Nurd had responded by hitting Wormwood hard on the head with his scepter.

“Now your head is swollen,” Nurd had replied. “Leave the helmet. It must have taken a dent.”

The tingling spread to the rest of his body. It was time. Nurd wondered if he would get to see Samuel again. He hoped so. Samuel was the only creature who had ever been kind to Nurd, and the memory of the boy’s company made the demon smile. He was determined to become friends with Samuel, if he could avoid being crushed by household appliances, or hit by trucks.

“Good-bye, Wormwood,” said Nurd. “I’d like to say that I’ll miss you, but I won’t.”

With that he blinked out of existence, leaving Wormwood alone once again.

“Good riddance,” said Wormwood. “I never liked you anyway.”

He looked around at the great Wasteland, which stretched emptily in every direction.

He felt very lonely.

At CERN, the collider was generating impacts at a startling rate, creating a constant stream of explosions. As the collisions released their energy, the collider filled with more blue light.

In the main control room, Professor Hilbert and his team were frantically trying to turn the collider off, to no avail.

“We’re not in control of it,” he told Professor Stefan, who was pacing anxiously in the manner of someone who sees his job about to go up in smoke. Given the amount of energy being given off by the collider, it wasn’t the only thing in danger of doing so.

“If we aren’t, then who is?” asked Professor Stefan.

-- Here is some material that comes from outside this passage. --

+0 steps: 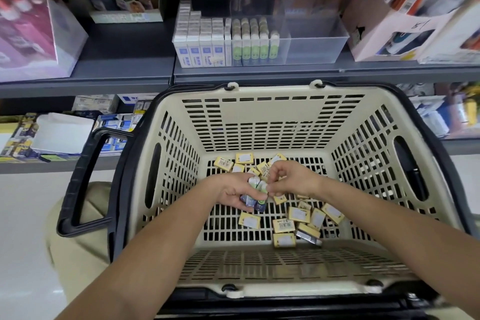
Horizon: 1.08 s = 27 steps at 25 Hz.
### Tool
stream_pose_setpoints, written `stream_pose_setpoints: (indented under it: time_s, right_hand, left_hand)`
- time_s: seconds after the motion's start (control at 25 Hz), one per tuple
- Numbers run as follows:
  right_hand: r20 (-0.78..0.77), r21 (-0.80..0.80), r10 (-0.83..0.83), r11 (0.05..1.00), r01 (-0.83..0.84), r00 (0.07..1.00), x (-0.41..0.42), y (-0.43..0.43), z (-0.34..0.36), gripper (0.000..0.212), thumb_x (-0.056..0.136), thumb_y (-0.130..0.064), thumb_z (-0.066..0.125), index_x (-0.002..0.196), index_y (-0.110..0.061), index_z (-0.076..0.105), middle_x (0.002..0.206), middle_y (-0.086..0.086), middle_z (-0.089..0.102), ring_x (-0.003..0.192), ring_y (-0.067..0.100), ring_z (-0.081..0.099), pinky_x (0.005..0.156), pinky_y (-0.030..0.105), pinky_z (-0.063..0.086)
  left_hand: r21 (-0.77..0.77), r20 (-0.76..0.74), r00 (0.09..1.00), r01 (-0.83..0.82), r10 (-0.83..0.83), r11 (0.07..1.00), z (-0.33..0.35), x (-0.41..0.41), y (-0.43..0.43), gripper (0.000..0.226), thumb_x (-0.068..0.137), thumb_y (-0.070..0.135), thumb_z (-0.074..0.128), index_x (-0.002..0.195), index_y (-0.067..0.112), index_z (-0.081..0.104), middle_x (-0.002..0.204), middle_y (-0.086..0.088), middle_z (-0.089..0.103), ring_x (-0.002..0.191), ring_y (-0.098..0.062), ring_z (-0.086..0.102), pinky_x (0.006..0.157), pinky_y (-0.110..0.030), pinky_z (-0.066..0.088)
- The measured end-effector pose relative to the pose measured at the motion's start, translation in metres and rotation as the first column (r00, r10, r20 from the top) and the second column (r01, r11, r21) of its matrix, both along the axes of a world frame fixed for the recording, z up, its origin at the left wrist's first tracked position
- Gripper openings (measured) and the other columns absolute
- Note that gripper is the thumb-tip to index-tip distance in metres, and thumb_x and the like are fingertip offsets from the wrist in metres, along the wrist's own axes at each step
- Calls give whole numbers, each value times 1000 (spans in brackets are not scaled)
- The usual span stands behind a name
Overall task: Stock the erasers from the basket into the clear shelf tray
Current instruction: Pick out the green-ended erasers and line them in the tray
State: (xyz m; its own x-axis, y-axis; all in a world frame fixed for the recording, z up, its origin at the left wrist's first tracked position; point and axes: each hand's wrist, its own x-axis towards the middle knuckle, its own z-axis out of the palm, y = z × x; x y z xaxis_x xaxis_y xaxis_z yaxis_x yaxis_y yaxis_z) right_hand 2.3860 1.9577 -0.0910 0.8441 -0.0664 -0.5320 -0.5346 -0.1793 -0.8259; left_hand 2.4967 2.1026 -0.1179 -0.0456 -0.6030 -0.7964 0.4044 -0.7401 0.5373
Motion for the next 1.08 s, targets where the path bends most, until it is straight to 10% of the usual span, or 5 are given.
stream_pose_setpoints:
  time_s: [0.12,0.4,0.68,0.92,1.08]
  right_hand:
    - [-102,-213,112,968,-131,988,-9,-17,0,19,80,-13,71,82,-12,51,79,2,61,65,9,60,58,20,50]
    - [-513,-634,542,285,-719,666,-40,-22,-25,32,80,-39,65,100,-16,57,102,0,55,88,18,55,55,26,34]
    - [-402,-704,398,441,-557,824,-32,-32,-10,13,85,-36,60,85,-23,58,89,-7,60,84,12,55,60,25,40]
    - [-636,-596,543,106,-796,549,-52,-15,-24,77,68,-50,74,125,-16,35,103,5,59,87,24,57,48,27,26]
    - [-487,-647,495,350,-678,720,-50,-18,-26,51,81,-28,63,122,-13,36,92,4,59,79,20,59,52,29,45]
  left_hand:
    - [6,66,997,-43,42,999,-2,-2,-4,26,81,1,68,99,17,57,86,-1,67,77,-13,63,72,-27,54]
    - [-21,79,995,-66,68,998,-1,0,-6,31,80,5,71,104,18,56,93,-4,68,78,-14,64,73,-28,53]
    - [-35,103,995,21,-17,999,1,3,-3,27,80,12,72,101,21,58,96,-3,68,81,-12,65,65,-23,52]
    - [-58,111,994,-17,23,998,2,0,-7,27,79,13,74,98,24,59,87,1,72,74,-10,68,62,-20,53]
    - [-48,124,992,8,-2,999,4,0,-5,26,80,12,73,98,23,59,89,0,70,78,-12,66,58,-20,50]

Professor Hilbert reached for the volume button on the nearest computer, and turned it up to full. The control room filled with the sound of whispering: many voices speaking in an assortment of ancient tongues. Despite their panic, all activity ceased as the scientists listened, their faces betraying confusion, yet also curiosity. After all, this was fascinating! Dangerous, and very possibly fatal to all of mankind, but undoubtedly fascinating.

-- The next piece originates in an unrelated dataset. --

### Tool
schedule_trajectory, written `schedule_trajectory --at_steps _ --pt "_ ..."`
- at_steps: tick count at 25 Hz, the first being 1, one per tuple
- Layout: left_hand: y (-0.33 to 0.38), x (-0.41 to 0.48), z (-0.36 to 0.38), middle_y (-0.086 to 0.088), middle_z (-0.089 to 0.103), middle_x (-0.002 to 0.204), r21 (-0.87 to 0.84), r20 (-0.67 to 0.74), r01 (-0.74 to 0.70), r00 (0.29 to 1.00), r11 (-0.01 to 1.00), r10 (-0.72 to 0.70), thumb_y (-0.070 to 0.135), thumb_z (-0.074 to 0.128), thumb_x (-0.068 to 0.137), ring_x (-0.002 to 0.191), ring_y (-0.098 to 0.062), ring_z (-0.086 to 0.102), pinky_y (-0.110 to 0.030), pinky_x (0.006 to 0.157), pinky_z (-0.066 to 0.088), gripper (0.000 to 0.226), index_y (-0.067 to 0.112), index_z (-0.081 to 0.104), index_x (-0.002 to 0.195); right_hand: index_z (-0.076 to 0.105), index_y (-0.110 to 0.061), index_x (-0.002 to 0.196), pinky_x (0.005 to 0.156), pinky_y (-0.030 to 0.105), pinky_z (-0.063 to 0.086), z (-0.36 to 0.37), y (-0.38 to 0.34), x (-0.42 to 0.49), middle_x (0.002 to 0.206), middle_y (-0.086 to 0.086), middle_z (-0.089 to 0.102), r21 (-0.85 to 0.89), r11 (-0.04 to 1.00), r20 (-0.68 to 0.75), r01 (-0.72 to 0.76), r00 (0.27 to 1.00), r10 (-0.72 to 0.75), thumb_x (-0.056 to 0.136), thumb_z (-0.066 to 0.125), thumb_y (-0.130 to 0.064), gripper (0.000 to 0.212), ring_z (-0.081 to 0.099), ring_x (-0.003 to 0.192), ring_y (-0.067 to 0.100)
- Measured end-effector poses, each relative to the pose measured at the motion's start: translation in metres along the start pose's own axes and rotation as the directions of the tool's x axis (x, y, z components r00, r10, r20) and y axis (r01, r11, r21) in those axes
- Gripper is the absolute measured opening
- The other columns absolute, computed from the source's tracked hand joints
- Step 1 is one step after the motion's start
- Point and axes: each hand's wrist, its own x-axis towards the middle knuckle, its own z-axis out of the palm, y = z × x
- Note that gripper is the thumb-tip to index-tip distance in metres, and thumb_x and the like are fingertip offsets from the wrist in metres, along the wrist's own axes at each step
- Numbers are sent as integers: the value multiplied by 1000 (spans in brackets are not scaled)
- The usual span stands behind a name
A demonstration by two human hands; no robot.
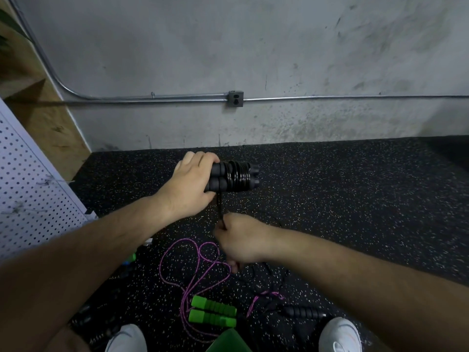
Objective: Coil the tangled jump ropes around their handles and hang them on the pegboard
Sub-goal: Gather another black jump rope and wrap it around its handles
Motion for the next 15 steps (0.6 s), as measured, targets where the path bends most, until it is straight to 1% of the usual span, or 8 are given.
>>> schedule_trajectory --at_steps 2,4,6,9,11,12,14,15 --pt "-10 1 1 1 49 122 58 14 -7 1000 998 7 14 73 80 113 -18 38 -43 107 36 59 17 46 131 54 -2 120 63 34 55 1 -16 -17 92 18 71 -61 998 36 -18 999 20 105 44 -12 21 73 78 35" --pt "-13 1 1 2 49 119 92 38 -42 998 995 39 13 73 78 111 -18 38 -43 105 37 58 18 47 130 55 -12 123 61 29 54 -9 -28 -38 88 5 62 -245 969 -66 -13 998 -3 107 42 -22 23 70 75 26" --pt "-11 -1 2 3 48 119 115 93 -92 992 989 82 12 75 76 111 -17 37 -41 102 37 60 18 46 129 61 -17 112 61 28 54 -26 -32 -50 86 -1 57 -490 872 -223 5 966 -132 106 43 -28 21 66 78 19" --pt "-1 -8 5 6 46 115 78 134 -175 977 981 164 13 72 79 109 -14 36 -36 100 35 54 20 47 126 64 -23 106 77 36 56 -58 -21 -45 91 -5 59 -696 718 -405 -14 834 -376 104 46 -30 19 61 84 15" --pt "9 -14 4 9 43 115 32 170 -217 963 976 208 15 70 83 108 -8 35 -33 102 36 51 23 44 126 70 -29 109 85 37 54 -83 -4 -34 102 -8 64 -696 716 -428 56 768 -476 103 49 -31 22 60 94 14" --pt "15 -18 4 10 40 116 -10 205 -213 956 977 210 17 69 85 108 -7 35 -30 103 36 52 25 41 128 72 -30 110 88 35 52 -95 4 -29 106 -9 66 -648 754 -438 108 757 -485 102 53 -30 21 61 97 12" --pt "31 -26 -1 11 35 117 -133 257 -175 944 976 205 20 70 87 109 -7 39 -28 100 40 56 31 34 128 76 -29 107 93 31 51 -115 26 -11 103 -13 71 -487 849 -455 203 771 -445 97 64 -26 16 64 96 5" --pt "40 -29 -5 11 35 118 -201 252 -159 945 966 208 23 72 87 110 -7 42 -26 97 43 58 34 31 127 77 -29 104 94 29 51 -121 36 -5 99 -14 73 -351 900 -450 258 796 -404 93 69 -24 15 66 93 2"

Then a single voice rose above the babble, a deep voice filled with eons of loneliness and jealousy and rage. It spoke just two words.

It said: “It begins.”

“I think,” said Professor Hilbert, his face pale,“that he is.”

Nurd popped into existence again in the world of men just at the point where his body felt as though it were about to be crushed to the size of a pea. He immediately began running, wary of standing still for too long after what had happened to him on his previous visits. He got three steps before the ground disappeared beneath him, and he fell down an open manhole and into a sewer.

There was a wail, then a splash, followed by a long, smelly silence.

Finally, Nurd’s voice spoke from the darkness. It said, somewhat unhappily, “I appear to be covered in poo.”